Correct the y-axis in Figures 2 and 3.
In this type of study, in which postprandial states are evaluated, it is recommended to perform biochemical tests such as lipids and glycemia.
Separate the analyses by sex.
Update bibliographic references.
Author Response
Please improve the wording of the abstract, so that it is better understood.
We have revised the abstract for clarity and fixed several grammatical errors.
The introduction lacks a definition of the justification for the study; it is not based on a public health context that leads to the performance of this type of study, as in this case, cardiovascular diseases.

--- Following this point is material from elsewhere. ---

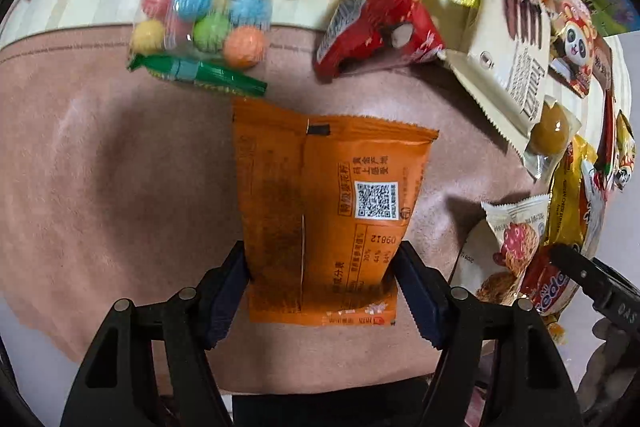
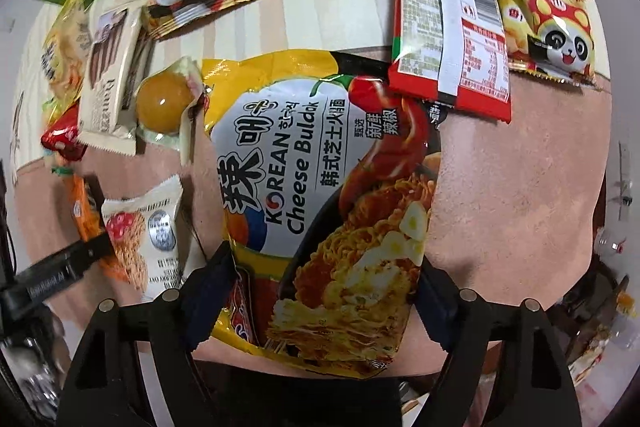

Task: Organize snacks
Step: 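Carry both packs into the cardboard box and open both tools to release, then grasp the yellow bread pack with left tool while right tool grasps the orange panda chip bag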

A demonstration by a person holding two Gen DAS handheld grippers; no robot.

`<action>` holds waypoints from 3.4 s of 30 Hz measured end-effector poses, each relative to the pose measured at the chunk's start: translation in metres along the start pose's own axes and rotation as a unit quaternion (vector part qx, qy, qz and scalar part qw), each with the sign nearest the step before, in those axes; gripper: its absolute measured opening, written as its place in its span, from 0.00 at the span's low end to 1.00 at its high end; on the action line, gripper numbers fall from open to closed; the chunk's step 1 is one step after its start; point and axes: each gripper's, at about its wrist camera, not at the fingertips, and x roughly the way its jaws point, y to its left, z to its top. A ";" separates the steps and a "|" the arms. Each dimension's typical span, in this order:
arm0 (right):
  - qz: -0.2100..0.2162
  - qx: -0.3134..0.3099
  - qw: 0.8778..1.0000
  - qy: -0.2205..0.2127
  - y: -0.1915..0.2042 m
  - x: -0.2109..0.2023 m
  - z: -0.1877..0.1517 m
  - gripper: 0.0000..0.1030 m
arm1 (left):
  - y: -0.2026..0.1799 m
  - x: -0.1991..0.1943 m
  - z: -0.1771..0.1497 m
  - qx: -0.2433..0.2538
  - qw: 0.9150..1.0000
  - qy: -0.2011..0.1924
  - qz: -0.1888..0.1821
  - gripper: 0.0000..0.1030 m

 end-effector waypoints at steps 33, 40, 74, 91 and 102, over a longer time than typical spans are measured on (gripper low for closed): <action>0.168 -0.029 0.971 -0.168 -0.038 -0.191 -0.028 0.61 | -0.052 -0.317 0.016 0.051 0.984 -0.159 -0.060 0.56; 0.168 -0.055 0.960 -0.219 -0.019 -0.240 0.052 0.61 | -0.078 -0.355 0.091 0.075 0.976 -0.199 -0.040 0.56; 0.072 -0.115 0.988 -0.074 0.015 -0.153 0.154 0.77 | -0.145 -0.151 0.335 0.043 0.999 -0.028 -0.002 0.73; 0.054 -0.110 0.976 -0.181 -0.036 -0.231 0.011 0.96 | -0.142 -0.237 0.247 0.052 0.987 -0.154 0.006 0.93; 0.053 -0.115 0.961 -0.247 -0.042 -0.335 -0.051 0.95 | -0.165 -0.278 0.223 0.058 0.971 -0.229 0.019 0.93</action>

We have revised the introduction and discussion to clarify the importance of using post-prandial meal challenges for cardiovascular disease risk. This explanation reads as follows in the introduction and discussion on lines 33-43 and 280-284, respectively,
“The typical western diet consists of nutrient-poor and calorically dense foods, that are high in saturated and trans fats as well as sugar. In addition, individuals may consume multiple meals a day, placing them in a post-prandial state for most of the day [1]. The negative health effects of chronic high-fat meals (HFM) span from metabolic dysfunction to pulmonary complications that include but are not limited to: obesity, type 2 diabetes, cardiovascular disease (CVD), and respiratory diseases such as asthma [2, 3]. A key mechanism for the development of such lifestyle-related diseases is the activation of the immune system with persistent low-grade inflammation [4]. While HFM diets are associated with chronic low-grade inflammation, even an acute HFM meal increases systemic and airway inflammation [5, 6], though results are conflicting [7–9]. Considering inflammation is a hallmark characteristic of CVD, identifying who may be most susceptible to deleterious changes after meal consumption and how to best treat inflammation are paramount for improving medical care”.

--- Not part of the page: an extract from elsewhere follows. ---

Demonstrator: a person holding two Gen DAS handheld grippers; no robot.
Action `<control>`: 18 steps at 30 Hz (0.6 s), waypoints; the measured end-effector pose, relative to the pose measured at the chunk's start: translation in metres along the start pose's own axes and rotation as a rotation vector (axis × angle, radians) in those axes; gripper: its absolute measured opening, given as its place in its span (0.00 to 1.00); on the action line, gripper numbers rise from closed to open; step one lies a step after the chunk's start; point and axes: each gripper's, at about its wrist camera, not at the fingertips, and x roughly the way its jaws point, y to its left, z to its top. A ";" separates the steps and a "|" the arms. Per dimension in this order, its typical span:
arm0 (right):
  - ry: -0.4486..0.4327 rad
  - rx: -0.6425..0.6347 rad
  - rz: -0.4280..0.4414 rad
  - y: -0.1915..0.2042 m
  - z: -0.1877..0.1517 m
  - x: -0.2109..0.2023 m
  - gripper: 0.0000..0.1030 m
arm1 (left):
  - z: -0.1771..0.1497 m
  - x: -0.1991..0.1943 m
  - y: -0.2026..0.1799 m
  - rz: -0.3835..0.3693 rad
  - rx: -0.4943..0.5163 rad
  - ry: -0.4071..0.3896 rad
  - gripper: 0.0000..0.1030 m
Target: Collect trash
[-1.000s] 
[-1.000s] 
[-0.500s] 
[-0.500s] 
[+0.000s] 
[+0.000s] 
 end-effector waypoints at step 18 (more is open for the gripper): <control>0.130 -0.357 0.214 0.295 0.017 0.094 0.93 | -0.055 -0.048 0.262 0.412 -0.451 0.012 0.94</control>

“Determining who may be most susceptible to changes in inflammation is critical since inflammation is present in pulmonary and metabolic aliments and CVD. Also, identifying whether exercise may potentially mitigate post-prandial inflammation and ultimately chronic disease risk is an important area for clinical application and possibly treatment”.
The sample size is small.
We have addressed this concern on lines 395-396 in the experimental considerations per the Editor’s and reviewer’s request.
Describe the inclusion criteria of the participants, for example, whether they had any pathology.

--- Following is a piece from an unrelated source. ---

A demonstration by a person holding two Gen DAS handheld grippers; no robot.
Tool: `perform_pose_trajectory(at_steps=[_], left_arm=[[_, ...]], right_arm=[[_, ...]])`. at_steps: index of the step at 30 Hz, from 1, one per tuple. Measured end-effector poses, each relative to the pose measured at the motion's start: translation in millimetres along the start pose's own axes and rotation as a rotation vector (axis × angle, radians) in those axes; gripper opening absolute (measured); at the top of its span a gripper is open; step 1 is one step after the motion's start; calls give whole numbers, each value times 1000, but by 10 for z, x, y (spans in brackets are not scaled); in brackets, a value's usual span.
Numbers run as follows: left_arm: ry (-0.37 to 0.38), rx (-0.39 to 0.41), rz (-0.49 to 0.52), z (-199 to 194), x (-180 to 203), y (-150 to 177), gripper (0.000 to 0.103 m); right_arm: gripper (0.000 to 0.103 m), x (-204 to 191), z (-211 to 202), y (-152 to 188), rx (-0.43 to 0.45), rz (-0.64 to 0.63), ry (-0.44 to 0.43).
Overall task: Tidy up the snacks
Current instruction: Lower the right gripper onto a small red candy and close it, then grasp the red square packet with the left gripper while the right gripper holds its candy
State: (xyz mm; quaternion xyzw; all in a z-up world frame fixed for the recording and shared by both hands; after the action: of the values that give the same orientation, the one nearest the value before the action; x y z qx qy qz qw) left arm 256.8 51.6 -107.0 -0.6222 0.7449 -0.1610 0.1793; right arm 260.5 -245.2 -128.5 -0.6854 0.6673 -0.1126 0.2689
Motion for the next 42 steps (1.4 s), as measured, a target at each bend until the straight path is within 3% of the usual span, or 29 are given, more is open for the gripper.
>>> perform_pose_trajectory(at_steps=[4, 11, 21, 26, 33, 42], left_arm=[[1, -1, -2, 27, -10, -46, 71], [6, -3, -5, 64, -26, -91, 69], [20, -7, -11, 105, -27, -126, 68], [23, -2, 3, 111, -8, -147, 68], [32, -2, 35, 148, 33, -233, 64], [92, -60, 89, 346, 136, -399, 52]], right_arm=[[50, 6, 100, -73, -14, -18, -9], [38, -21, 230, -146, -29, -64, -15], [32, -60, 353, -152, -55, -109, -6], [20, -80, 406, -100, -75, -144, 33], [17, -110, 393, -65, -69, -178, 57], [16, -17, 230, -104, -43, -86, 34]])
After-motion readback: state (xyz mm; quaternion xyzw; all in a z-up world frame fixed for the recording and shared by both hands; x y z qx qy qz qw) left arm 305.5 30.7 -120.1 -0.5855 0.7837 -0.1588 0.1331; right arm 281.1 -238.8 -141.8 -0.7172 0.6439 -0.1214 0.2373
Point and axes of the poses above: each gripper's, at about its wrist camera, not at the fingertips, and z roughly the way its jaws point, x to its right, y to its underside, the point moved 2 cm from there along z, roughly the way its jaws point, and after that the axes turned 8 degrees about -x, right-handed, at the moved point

While we have defined the participant characteristics in our previous work, we have also briefly included the inclusion criteria on lines 73-74 which state,
“The participants were free of CVD, type 2 diabetes or pulmonary diseases and were not on any medications known to interfere with any outcomes assessed in the present study.”.
Correct the y-axis in Figures 2 and 3.
The axes are corrected now.
In this type of study, in which postprandial states are evaluated, it is recommended to perform biochemical tests such as lipids and glycemia.
In the manuscript we mentioned that these data are from a larger study, which evaluated post-prandial lipemia, glycemia and metabolic load index (Kurti et al., 2021, British Journal of Nutrition). This is found on lines 68-70.
Separate the analyses by sex.
Please see our response to the Editor. However, we agree this is important and have included the following to the experimental considerations on lines 394-395
“Our goal was to match the groups by sex, however, enrolling OA who met the inclusion criteria was challenging. While the small sample size could have limited our ability to assess on our main outcomes, sub-analyses (data not shown) show no sex by time interactions for eNO or inflammation. Thus, sex is unlikely to have influenced these findings”.
Update bibliographic references.
All references have been updated accordingly.
Author Response File: Author Response.pdf
Round 2
Reviewer 2 Report
The authors addressed all my early concerns.